Issue Five: The sky isn’t falling.

Finally, this simple point - the USMNT isn’t a complete failure. Despite the systemic disaster, low morale, bad decisions, Bruce Arenas, poor tactics, and massive letdown, there are plenty of players and potential to dominate the region in years to come. There are young and old who are able to step in, and in the right setup, get the US back on track. It’s time to let Earnie pick the right coach for the future, and that right coach is probably named Oscar Pareja.

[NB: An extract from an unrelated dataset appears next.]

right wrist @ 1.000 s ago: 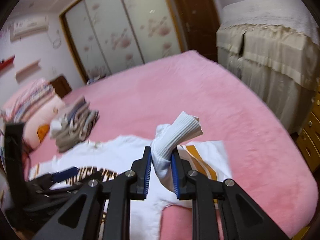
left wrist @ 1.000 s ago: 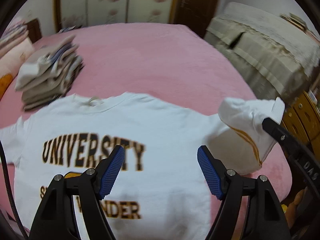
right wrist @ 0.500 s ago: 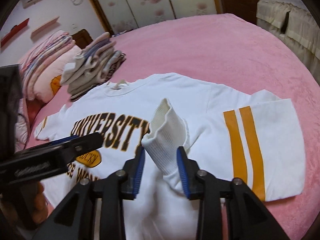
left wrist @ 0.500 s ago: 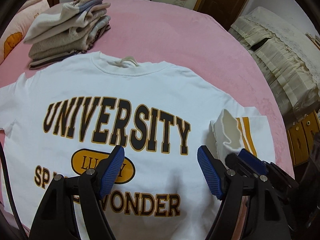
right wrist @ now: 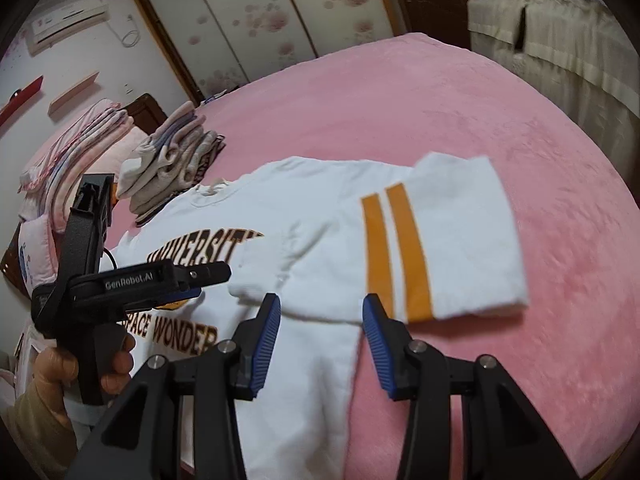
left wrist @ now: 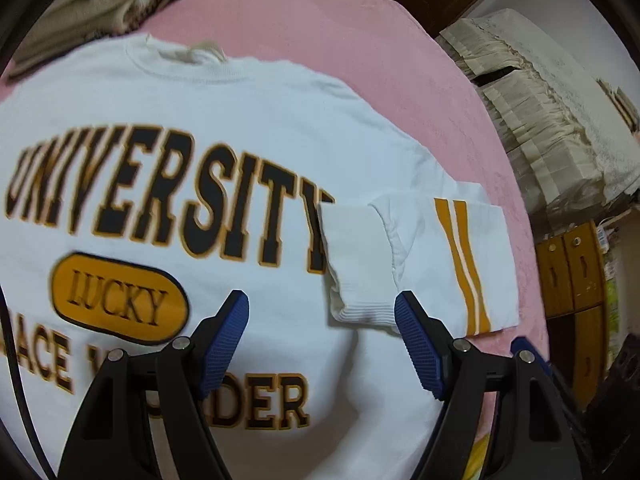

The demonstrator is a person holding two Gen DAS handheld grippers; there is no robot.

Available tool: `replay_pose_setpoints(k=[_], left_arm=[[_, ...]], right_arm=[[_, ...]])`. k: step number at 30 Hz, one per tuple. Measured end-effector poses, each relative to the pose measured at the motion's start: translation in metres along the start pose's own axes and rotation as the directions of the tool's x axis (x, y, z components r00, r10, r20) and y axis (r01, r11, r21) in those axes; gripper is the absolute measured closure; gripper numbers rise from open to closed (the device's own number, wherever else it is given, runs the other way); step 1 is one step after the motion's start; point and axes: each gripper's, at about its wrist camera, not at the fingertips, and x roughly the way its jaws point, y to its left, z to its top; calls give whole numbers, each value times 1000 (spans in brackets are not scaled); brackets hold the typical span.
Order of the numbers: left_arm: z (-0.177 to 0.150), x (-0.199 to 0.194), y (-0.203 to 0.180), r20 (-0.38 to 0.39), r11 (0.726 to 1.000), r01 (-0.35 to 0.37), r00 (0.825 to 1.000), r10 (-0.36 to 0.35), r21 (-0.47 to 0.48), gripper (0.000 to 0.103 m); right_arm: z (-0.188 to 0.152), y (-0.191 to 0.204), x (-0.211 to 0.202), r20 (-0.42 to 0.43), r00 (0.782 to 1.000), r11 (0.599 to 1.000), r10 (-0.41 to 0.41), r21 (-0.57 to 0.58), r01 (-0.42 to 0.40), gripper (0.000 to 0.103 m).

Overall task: Fold small clothes
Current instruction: 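Grasp the sleeve cuff with the right tool and fold it across the chest, then grasp the folded sleeve cuff with the left tool and lift it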

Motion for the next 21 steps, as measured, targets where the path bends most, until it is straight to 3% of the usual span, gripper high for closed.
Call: replay_pose_setpoints(k=[7,14,15,16,17,21], left_arm=[[-7,26,-6,-36,977,201,978,-204,-70,38],[-1,50,-16,-38,968,218,974,-224,-124,38],[1,51,-17,-33,967,217,974,-223,-131,48],[2,51,-17,-27,967,214,975,-220,-137,69],[5,53,-18,-29,968,204,977,-210,-144,81],[18,54,-30,-35,973,190,980,-196,-127,92]], right_arm=[[-25,-32,-9,-36,999,997,-39,72,41,60],[-34,-48,-6,-46,998,991,-33,130,39,60],[-33,-49,-5,-43,998,991,-35,130,40,60],[-32,-49,-4,-41,998,991,-37,129,42,60],[-31,-50,-3,-40,998,991,-38,128,43,60],[-30,-52,2,-46,998,991,-50,125,56,60]])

But in the meanwhile, despite missing out on the World Cup and all the gnashing of teeth and unrestrained weeping, Major League Soccer continues to grow and expand. People, not just journalists, are talking about the sport. The USL is emerging as a legitimate second division. Youngsters are opting to go abroad first. This is an exciting time even if the disappointment and disaster of Bruce Arena’s short tenure lingers in our mouth.

Will we have a USMNT GM who is going to make the necessary changes but also encourage us? Will we have a leader who reminds the US that all is not lost? Will our GM be real to us and at the same time comfort our broken hearts so that, even in this hour of darkness, we discover afresh that “joy comes in the morning”?

  • What did I get wrong? Tell me.
  • What are your lingering questions/issues for US Soccer?